#### [ACTION ITEM]
Locate the line that contains "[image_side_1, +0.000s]". Retype it and every line after it to the end of the records, exactly, but not the pictures.

(Data excerpts)

• • •

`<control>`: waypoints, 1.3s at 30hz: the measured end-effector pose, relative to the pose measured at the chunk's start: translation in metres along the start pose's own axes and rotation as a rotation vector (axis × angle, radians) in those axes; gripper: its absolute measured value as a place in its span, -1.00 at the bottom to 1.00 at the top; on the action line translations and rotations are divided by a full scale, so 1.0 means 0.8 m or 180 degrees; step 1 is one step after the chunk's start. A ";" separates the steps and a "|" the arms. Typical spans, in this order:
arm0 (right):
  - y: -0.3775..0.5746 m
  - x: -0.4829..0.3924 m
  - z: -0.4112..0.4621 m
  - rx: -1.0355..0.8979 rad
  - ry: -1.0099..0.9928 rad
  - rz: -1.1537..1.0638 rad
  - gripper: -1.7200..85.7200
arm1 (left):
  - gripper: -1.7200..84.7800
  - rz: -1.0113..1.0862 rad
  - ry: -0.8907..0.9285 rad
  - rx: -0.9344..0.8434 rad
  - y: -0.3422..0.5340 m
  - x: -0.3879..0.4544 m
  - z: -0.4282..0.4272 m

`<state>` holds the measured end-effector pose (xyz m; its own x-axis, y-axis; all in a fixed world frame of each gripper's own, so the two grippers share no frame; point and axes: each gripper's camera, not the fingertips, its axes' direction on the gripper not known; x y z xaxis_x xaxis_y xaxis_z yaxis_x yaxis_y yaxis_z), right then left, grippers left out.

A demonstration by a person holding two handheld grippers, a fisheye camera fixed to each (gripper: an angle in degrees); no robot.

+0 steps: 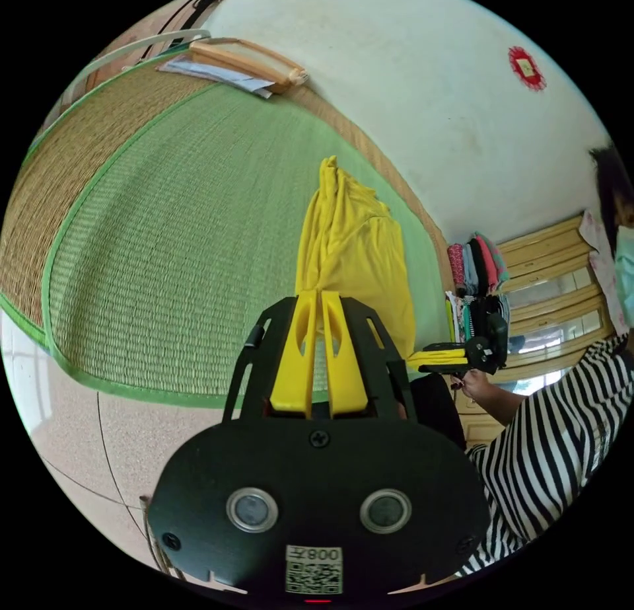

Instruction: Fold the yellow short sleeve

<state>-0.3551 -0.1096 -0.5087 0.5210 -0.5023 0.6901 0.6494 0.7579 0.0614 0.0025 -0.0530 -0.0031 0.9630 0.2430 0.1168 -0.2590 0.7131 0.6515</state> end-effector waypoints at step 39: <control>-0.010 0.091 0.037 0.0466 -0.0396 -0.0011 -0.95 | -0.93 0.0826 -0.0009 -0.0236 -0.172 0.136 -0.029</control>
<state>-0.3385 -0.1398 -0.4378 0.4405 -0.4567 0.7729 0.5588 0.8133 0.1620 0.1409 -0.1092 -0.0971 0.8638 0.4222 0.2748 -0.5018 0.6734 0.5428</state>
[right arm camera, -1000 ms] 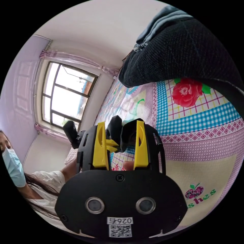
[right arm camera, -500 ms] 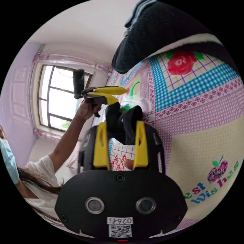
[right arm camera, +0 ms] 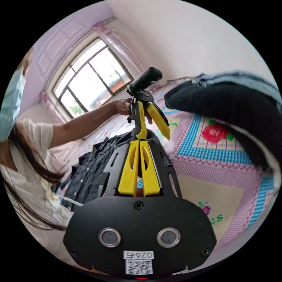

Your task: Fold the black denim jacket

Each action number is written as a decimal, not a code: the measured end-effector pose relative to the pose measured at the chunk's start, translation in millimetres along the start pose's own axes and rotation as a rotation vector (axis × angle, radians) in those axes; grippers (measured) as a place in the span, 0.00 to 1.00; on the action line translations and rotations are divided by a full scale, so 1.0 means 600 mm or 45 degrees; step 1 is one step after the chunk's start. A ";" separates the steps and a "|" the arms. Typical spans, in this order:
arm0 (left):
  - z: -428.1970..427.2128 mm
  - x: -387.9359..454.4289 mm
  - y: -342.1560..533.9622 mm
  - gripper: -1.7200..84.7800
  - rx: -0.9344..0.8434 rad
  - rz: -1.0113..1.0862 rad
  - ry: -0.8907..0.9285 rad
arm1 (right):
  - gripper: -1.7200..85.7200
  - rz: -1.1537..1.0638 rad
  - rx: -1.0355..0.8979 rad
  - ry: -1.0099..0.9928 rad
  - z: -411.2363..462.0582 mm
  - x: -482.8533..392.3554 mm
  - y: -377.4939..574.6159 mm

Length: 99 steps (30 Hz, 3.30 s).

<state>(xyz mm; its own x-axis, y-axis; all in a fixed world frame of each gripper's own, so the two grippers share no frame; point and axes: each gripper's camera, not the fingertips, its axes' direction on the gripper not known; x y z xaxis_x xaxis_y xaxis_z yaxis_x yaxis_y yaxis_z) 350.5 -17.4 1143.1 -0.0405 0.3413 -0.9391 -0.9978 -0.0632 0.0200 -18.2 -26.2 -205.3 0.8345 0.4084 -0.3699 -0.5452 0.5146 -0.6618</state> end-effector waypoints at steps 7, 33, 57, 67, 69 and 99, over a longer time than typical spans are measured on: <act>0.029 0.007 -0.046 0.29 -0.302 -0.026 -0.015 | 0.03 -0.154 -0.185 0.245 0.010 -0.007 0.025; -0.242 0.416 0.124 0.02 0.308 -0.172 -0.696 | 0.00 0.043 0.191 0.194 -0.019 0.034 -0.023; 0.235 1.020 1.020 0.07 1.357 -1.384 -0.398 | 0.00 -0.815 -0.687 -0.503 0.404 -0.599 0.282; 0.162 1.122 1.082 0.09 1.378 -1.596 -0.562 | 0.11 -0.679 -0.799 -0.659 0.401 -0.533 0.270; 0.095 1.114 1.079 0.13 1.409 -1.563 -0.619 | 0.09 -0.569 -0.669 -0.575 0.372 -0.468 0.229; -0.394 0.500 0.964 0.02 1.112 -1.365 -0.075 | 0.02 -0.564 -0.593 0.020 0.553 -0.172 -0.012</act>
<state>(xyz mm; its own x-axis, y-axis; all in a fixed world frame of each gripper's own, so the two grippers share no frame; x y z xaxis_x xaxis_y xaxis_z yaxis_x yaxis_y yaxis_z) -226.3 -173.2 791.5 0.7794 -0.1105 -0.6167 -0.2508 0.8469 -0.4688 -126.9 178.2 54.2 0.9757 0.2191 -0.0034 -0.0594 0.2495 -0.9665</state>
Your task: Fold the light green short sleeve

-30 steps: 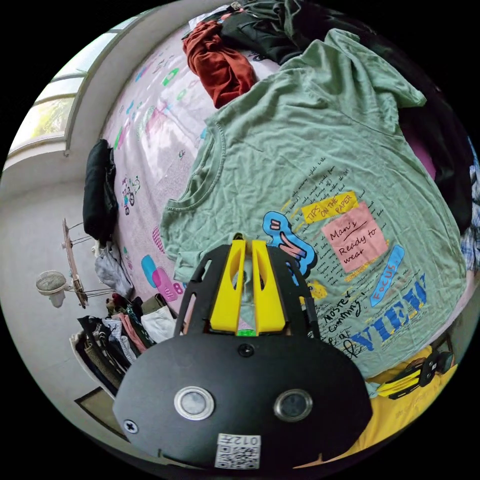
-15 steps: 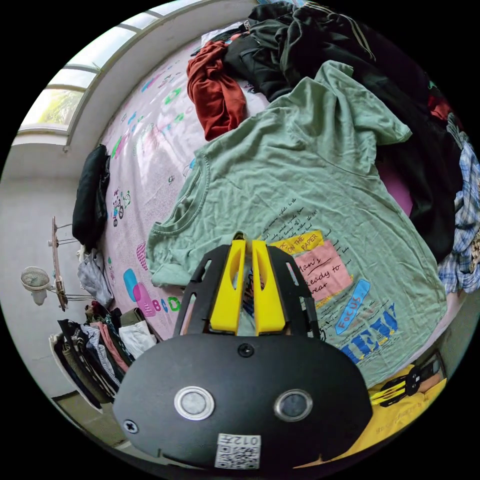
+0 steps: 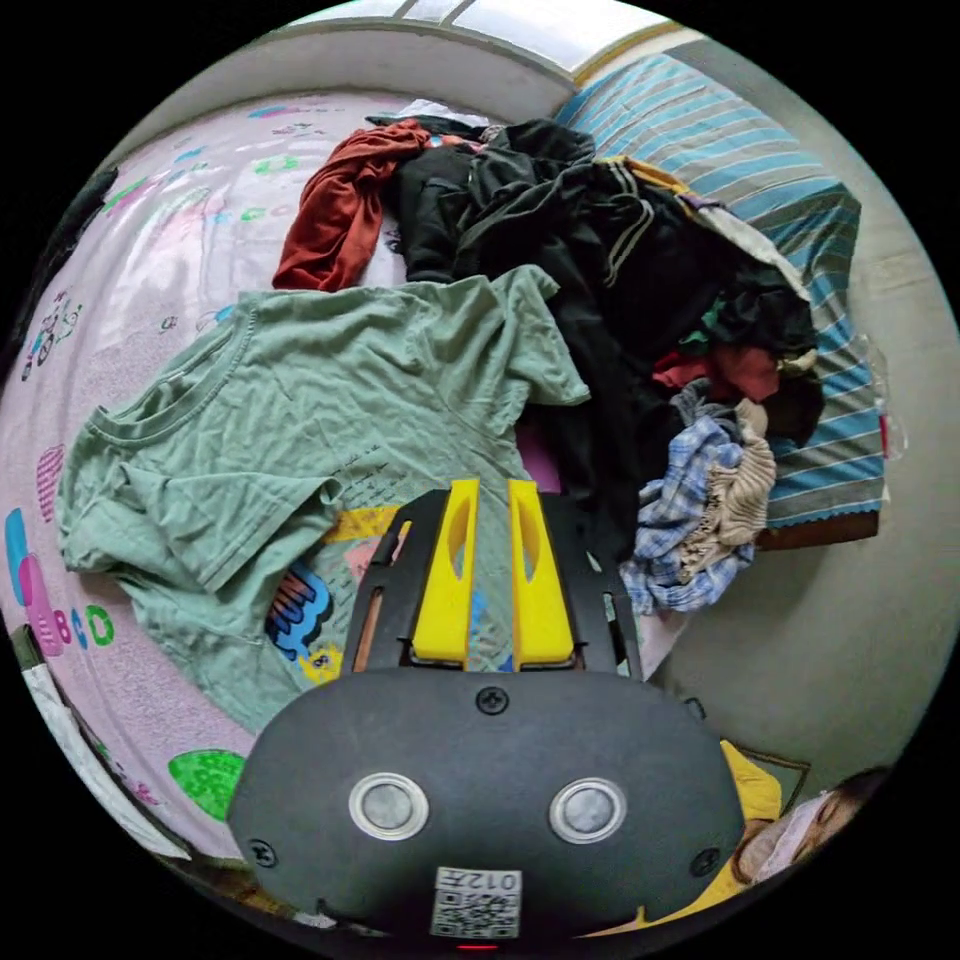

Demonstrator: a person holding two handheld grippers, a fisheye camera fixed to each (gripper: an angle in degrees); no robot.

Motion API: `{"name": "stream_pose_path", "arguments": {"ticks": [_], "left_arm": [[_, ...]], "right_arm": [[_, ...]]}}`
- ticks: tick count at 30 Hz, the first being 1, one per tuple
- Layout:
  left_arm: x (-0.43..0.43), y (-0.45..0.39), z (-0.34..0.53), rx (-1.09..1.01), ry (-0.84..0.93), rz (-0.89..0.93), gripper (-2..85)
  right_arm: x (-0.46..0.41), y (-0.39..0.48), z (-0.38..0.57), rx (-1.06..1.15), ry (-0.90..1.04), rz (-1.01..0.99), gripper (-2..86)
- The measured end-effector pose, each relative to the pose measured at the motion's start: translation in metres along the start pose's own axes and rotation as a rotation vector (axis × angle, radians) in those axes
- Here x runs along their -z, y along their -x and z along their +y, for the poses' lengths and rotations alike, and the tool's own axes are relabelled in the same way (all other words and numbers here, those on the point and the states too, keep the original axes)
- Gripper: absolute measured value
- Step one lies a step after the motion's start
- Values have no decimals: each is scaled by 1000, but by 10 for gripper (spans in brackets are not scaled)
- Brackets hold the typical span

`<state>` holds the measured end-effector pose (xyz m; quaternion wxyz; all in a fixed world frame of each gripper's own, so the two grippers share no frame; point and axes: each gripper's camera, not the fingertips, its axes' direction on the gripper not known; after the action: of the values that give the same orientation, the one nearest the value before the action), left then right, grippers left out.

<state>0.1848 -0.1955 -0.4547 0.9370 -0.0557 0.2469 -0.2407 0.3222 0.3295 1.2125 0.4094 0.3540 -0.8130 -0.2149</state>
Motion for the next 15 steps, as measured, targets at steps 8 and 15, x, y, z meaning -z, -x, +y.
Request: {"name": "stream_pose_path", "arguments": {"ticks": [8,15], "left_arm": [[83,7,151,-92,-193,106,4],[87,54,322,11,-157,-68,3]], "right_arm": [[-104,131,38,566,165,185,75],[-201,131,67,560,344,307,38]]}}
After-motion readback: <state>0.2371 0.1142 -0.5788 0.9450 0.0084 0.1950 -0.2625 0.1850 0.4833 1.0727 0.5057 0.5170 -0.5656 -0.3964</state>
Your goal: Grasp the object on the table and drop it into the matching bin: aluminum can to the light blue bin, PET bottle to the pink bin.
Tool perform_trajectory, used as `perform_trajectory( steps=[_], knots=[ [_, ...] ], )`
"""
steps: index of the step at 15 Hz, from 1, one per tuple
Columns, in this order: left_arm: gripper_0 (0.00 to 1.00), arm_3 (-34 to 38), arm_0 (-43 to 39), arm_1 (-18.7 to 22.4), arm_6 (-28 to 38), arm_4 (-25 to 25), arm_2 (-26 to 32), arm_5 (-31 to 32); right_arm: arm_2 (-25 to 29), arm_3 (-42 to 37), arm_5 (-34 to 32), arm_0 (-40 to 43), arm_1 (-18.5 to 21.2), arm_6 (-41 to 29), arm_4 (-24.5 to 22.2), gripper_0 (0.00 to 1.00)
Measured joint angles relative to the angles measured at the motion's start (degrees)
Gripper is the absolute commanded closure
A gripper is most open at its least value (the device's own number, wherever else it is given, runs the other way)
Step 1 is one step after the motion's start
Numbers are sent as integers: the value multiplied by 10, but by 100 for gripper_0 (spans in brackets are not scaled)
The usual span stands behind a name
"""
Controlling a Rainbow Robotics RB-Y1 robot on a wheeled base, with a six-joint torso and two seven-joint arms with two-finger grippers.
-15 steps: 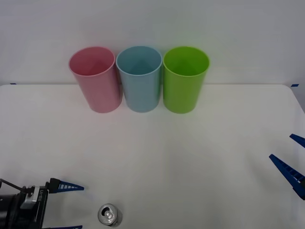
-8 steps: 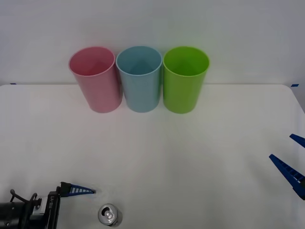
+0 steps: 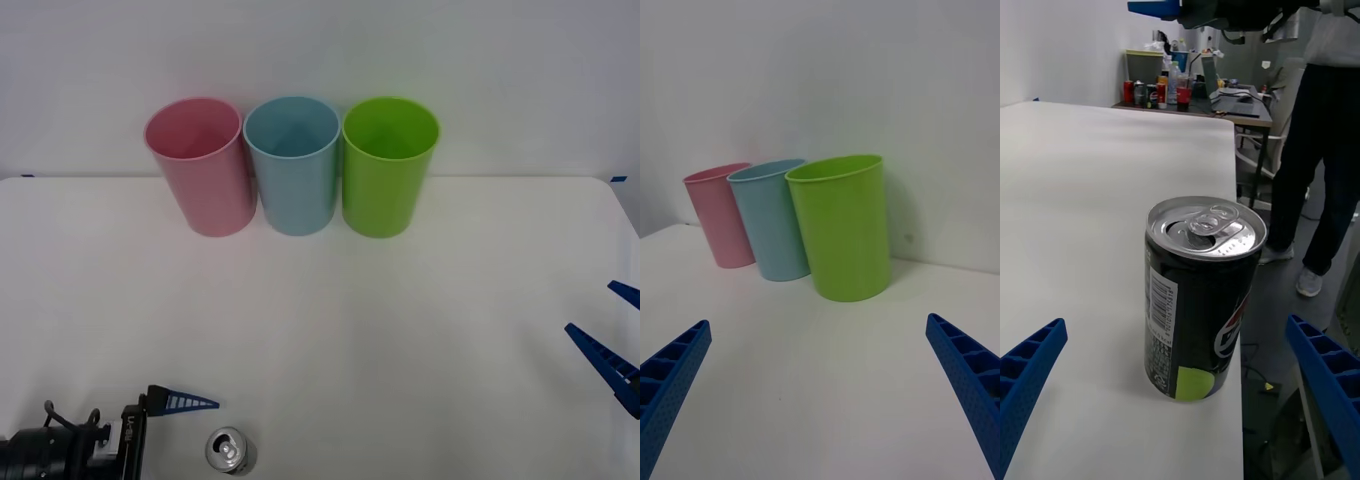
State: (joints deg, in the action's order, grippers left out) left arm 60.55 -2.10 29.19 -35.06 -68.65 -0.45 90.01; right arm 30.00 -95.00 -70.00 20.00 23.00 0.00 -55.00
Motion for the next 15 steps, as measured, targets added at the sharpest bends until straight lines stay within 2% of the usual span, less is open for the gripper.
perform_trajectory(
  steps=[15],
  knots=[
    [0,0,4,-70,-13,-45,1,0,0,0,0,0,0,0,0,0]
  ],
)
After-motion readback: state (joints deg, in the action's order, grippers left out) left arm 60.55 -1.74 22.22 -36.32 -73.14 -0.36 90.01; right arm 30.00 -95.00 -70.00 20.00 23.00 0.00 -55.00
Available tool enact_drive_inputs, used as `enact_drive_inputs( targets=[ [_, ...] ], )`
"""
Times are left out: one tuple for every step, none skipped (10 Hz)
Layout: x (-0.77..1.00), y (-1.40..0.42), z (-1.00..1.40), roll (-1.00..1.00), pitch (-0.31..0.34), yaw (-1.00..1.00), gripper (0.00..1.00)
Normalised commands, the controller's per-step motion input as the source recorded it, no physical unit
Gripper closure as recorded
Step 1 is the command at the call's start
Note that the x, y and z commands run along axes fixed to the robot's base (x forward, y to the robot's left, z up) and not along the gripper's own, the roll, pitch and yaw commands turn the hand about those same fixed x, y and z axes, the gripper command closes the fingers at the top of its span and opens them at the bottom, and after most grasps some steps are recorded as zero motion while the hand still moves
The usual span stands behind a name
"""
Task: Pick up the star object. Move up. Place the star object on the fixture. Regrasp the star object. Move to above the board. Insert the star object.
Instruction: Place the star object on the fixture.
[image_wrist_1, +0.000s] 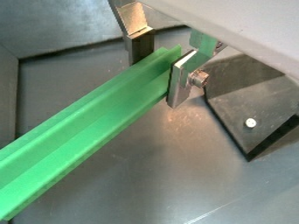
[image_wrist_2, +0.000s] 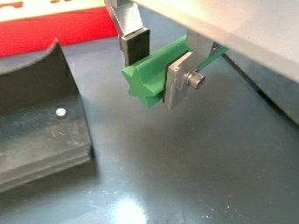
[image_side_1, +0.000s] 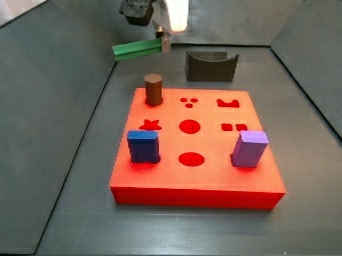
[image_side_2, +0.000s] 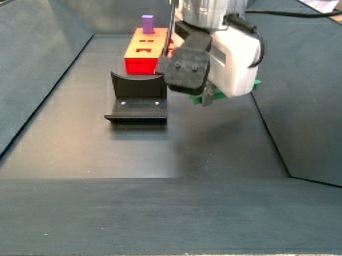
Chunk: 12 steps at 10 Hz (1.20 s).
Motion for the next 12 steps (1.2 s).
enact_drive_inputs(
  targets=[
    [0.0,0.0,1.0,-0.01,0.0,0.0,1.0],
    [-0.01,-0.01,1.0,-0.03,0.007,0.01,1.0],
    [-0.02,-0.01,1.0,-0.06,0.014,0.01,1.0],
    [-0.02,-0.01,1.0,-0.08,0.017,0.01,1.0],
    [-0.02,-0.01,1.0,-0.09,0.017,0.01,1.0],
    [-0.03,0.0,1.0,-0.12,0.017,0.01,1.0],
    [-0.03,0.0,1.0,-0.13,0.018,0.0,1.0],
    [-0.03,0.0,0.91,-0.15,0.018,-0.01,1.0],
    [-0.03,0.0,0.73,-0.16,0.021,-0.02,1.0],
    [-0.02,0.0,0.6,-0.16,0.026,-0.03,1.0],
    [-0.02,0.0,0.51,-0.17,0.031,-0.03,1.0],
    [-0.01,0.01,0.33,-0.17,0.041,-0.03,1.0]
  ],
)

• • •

#### [WRITTEN SOLUTION]
[image_side_1, +0.000s] 
[image_side_2, +0.000s] 
Chunk: 12 steps at 10 Hz (1.20 s).
Motion for the next 12 steps (1.2 s).
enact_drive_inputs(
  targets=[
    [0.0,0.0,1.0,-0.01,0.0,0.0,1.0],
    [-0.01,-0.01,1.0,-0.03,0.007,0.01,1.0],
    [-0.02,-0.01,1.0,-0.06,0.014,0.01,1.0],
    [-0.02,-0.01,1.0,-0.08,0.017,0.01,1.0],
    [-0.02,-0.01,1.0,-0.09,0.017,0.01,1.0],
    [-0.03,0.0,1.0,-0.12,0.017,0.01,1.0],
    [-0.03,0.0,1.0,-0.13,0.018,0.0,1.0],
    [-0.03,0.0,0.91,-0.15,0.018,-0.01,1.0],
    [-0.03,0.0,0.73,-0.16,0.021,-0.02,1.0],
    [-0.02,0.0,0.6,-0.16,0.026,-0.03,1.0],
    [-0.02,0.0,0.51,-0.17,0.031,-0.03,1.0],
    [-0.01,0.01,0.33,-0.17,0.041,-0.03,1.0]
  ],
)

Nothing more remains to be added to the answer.